▶ **Exercise brief**:
List each line of the data in which the string "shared" appears.

Data below below:

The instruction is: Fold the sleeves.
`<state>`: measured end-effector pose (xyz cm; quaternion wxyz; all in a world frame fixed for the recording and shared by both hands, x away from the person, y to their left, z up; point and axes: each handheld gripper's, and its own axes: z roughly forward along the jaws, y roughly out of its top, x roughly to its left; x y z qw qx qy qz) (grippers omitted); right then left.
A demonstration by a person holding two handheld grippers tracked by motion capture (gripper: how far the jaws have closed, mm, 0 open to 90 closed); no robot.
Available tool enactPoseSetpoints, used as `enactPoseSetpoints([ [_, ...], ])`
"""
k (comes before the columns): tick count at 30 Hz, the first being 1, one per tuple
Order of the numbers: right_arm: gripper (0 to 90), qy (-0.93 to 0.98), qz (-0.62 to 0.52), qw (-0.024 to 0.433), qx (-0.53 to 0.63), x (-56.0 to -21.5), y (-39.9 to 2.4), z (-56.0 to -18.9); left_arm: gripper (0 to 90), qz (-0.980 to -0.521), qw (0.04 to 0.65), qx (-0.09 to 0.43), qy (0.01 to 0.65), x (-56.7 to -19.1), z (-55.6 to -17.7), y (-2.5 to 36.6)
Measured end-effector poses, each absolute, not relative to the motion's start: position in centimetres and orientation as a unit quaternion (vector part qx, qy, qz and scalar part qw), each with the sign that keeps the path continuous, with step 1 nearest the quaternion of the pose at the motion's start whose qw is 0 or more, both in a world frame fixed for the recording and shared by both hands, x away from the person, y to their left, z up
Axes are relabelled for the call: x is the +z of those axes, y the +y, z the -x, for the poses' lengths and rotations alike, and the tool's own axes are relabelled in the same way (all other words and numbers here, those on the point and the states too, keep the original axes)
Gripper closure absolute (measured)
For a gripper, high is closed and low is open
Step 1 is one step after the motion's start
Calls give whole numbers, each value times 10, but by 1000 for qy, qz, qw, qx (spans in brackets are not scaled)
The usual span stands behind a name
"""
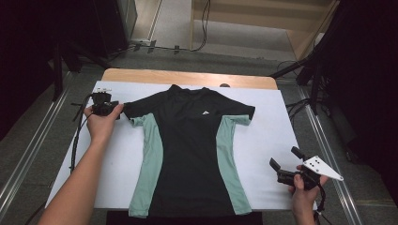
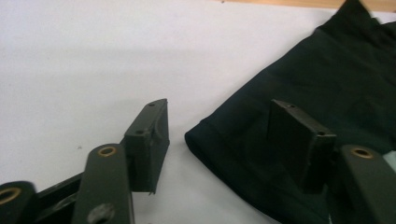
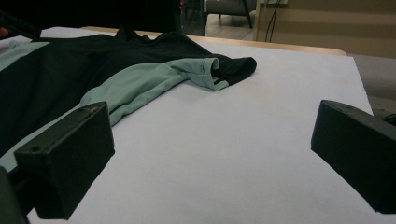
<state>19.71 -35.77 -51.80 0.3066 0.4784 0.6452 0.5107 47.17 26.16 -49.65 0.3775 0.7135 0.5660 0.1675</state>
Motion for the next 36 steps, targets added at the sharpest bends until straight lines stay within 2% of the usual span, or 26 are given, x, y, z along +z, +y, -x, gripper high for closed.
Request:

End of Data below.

▶ **Solution for this problem**:
`<state>`: measured end-effector pose (xyz cm; quaternion wxyz; all in a world frame fixed for the recording and shared by both hands, x away from the person, y to their left, z up; point and axes: each handheld gripper's, and its own axes: z roughly forward along the jaws, y roughly out of its top, x roughly to its left; x y z qw qx qy qz) (grippers omitted); right then left.
Measured end-effector poses, each absolute, not relative to the motion's start: position in centimetres and orientation as a unit quaternion (vector part qx, qy, qz and scalar part qw), each with the sign that keeps the path continuous, with step 1 nearest the quaternion of the pose at the motion's start whose qw is 0 or more, both in a world frame fixed for the recording and shared by both hands, x away from the person, y to their left, z up

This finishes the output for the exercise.